### Assignment
Check each line of the material for the string "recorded", and copy the lines that have it.

### Data section
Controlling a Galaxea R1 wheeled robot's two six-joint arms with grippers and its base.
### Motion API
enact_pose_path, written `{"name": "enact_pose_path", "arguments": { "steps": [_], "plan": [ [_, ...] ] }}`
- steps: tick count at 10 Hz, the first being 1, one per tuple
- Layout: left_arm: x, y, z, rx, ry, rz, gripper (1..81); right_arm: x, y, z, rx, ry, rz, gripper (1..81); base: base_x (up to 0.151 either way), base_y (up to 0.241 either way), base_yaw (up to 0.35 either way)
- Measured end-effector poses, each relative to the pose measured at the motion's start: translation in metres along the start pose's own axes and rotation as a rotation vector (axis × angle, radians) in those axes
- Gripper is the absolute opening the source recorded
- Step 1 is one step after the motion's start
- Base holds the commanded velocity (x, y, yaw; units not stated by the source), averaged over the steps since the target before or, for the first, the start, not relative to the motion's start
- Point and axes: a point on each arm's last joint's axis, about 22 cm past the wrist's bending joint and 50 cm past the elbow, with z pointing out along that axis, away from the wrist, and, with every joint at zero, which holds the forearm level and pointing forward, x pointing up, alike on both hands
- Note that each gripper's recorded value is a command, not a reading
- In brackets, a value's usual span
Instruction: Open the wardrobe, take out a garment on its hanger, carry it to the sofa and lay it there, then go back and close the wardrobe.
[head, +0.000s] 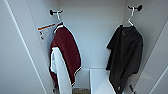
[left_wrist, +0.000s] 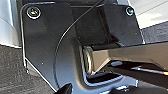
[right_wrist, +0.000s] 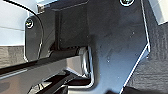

### Answer to the exercise
- Gripper is the absolute opening the source recorded
- Note that each gripper's recorded value is a command, not a reading

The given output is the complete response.